Our guide points out the toes and heel of a long-departed creature, and then traces it back until his lantern light reveals the footstep that preceded it; another heel and set of toes the exact size and shape of the first, showing us the dinosaur’s stride and the direction it was travelling millions of years ago.

Paleontologists can gather a whole host of information from trackways because they are sites where multiple prints from the same dinosaur have been preserved. While our inexperienced eyes may see only outlines against the shadowy rock, experts can figure out details such as which species crossed the trackway first and the speed they were travelling at. Bones are fascinating finds, but they often get displaced over time, so where they are found is not necessarily indicative of where the creature lived or died. Tracks provide an insight into what these species were up to in this very location. The dinosaurs that left their mark in Tumbler Ridge’s Flatbed Valley fall into three groups; ornithopods (wide-footed herbivores with stumpy toes), ankylosaurs (armoured herbivores that walked on all fours) and theropods (speedy meat eaters whose claws can often be seen at the ends of their toe prints). Tyrannosaurs are part of the theropod family, and while the diversity among dinosaur species is partly what makes them so fascinating, no discussion of these animals seems complete without mentioning that impressive hunter.

Tumbler Ridge is home to the world’s first discovered tyrannosaurid trackway, evidence that the brutal ancient predators once terrorized the north of our province (though the prints belong to a smaller relative of the Tyrannosaurus rex). The Tumbler Ridge trackway is also significant because it contains three sets of tyrannosaur tracks running together, suggesting that the iconic predators were pack hunters. The paleontologists decided to celebrate this discovery by coining a collective noun. Should you ever need to put it in a sentence, the correct term for a pack of these particular beasts is a “terror” of tyrannosaurs.

The tracks revealed to us on our tour are given greater depth, thanks to our guide’s stories and his lantern light, and to see these prints in nature, beside an unremarkable stretch of river is surreal. Dinosaurs somehow seem more familiar in movies than in our own backyard. When two boys made the first discovery of a dinosaur trackway in the area in 2000, it took some convincing and the help of a visiting paleontologist for the adults around them to take them seriously.

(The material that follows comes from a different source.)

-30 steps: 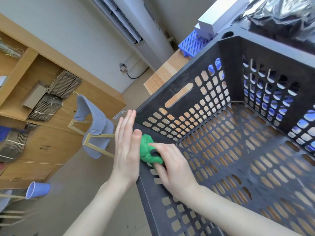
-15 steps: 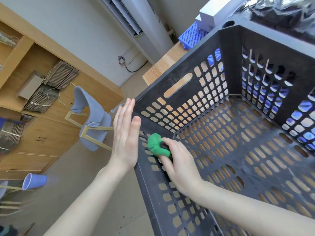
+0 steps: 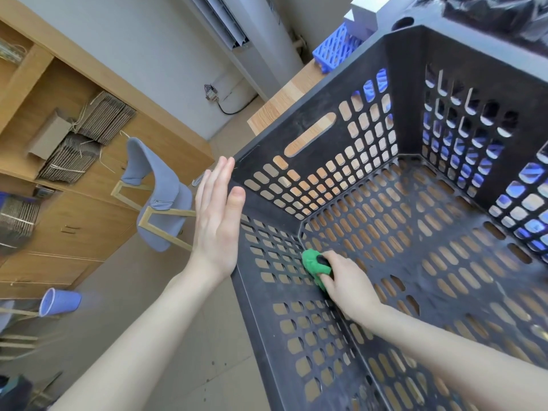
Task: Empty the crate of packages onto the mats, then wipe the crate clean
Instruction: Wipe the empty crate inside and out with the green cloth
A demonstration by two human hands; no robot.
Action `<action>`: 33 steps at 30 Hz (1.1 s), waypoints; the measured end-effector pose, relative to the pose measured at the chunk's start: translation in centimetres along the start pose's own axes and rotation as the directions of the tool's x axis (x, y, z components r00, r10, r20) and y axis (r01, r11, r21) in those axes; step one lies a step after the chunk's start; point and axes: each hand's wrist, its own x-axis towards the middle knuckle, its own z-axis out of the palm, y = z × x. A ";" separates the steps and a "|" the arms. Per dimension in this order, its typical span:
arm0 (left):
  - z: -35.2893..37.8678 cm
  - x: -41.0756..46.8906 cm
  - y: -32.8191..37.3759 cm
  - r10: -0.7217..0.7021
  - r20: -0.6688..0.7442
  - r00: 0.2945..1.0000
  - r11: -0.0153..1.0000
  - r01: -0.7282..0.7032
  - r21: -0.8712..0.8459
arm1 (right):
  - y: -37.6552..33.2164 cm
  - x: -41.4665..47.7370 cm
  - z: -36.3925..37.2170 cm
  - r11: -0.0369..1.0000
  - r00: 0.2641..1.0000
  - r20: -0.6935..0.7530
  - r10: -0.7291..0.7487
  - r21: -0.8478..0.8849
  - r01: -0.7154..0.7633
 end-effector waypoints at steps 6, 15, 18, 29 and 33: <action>0.0 0.1 -0.2 0.005 0.002 1.000 1.000 -0.005 0.028 | -6.5 -2.5 -2.1 0.939 0.954 -0.225 -0.197 0.237 0.250; 0.0 0.2 -0.4 0.015 -0.014 1.000 1.000 -0.015 0.010 | -8.3 -4.0 -3.4 0.721 0.738 -0.376 -0.561 0.215 0.658; 0.0 0.2 -0.3 0.007 -0.010 1.000 1.000 -0.007 0.026 | -3.9 -2.5 -1.9 0.856 0.858 -0.218 -0.464 0.137 0.498; -0.1 0.2 -0.3 0.013 -0.009 1.000 1.000 -0.013 0.018 | -4.0 -4.3 -2.7 0.924 0.937 -0.151 -0.316 0.175 0.340; -0.1 0.4 -0.5 0.032 -0.017 0.999 0.999 -0.031 0.010 | -9.9 -6.4 -5.1 0.680 0.747 -0.367 -0.555 0.317 0.661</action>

The boys made the discovery the same year one of the coal mines in the area shut down its operations and took half of the local population with it. Paleontology is not a dead subject in Tumbler Ridge; it is one of several economic diversification efforts they hope will stave off ghost town status for BC’s youngest community.

Multiple trackways, a “dinosaur highway”, bones, fossils and other ancient debris such as mammoth tusks have been discovered in northeastern BC by experts, passionate locals, and visitors alike. If you’re in the area, keep your eyes peeled, take a tour and don’t be afraid to venture out in the dark. Who knows what the lantern light might reveal?